The arrival of the February marks winter's mid-point but by month's end spring is just around the corner. So while the winter woods may appear to be still, a closer look reveals quite a bit of activity.
Here are some things to look and listen for during the month:
- Bald eagles begin laying eggs. Our nesting pair at the Manasquan Reservoir were slightly earlier this mild winter and began exhibiting incubating behavior in mid-January.
- Gray squirrels, active all winter, start racing and chasing about as they court and establish territories.
- Overwintering cardinals, carolina wrens and chickadees look for nesting sites on warm days. Mockingbirds maintain their winter feeding territories. See if you can spot them in Huber Woods Park, Middletown.
- Red foxes begin courting; listen for their yaps and barks late at night.

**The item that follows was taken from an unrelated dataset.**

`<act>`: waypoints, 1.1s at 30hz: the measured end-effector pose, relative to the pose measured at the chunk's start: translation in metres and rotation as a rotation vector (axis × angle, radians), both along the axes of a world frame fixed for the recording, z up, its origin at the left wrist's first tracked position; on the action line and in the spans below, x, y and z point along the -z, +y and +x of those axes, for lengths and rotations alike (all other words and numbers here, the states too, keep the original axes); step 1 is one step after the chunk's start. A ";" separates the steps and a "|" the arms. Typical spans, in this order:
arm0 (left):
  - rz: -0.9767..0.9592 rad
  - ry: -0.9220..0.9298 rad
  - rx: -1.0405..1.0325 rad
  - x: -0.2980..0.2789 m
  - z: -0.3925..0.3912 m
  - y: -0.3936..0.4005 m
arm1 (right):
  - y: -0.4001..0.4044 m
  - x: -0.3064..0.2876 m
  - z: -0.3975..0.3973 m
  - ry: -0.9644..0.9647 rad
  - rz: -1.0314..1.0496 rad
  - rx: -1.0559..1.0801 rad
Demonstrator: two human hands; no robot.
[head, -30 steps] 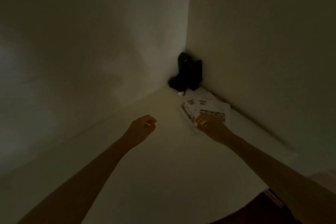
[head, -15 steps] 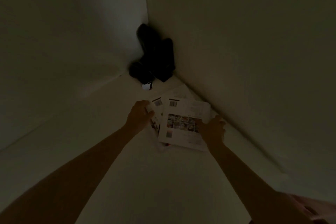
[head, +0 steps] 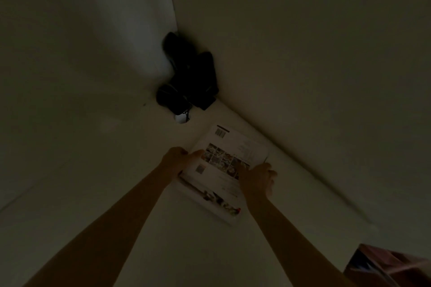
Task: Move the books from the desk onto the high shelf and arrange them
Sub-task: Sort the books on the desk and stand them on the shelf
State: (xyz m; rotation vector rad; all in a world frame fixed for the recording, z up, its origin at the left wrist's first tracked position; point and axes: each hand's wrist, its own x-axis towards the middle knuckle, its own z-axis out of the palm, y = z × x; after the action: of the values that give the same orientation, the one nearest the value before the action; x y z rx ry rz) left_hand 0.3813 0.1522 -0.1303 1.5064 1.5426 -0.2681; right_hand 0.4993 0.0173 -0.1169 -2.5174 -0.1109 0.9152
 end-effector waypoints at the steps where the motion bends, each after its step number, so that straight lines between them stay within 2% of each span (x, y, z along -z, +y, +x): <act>1: -0.003 0.034 0.037 0.000 -0.005 -0.002 | 0.000 -0.001 -0.002 0.015 0.002 0.011; 3: -0.019 0.087 0.069 0.002 -0.012 -0.006 | 0.000 -0.002 -0.006 0.040 0.009 0.023; 9: -0.082 -0.160 -0.155 -0.009 -0.024 -0.027 | -0.004 0.001 -0.023 0.175 0.152 0.170; 12: -0.071 -0.063 -0.137 -0.009 -0.030 -0.037 | -0.006 -0.002 -0.029 0.311 0.288 0.344; 14: -0.031 0.013 -0.130 -0.008 -0.040 -0.045 | -0.011 -0.008 -0.029 0.395 0.356 0.386; 16: 0.002 0.128 -0.096 -0.010 -0.051 -0.058 | -0.017 -0.011 -0.032 0.454 0.363 0.354; 18: 0.116 0.177 -0.019 -0.009 -0.061 -0.073 | -0.024 -0.004 -0.041 0.406 0.295 0.257; 21: 0.191 0.045 -0.039 -0.010 -0.069 -0.090 | -0.036 -0.001 -0.061 0.209 0.127 0.087; 25: 0.126 -0.045 -0.206 -0.015 -0.078 -0.102 | -0.045 0.003 -0.077 0.088 0.201 0.031; 29: 0.034 -0.161 -0.420 -0.013 -0.093 -0.105 | -0.046 0.009 -0.076 0.222 0.298 0.114; 33: -0.022 -0.260 -0.519 -0.019 -0.100 -0.105 | -0.048 -0.001 -0.065 0.449 0.368 0.186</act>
State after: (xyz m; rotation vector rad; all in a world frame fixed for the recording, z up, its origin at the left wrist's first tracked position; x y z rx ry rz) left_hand 0.2810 0.0477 -0.1114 1.0272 1.6447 0.2037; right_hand 0.4344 -0.0304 -0.1159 -1.9043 0.0887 1.2294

They have been spotted in Thompson Park, Lincroft.
- Red-winged blackbirds return and sing in the marshes.
- Listen for the howling of eastern coyotes whose breeding season has begun.
During this month:
- Sugar maple trees start running sap.
- Skunk cabbage may appear in the moist soil of wetlands. Look for it while walking the 5-mile perimeter trail at the Mansquan Reservoir, Howell.
- Red maple, which can be found in Perrineville Lake Park, Perrineville, and blueberry buds turn brighter red and begin to swell. Visit the Aboretum in Holmdel Park, Holmdel, to see numerous trees, shrubs and other woody plants that grow in Monmouth County.
- Skunks come out of hibernation during thaws and hunt for food at dawn or dusk.
- On warm days, look for snow fleas in the woods, winter stoneflies near rivers and streams and winter craneflies and midge flies in the air.
- Raccoon breeding season begins and continues to March. Young are born in April or May.
Some cool facts about February:
- February is the snowiest month of the year despite being the shortest.
- Some Indian Nations call February's full moon the Snow Moon.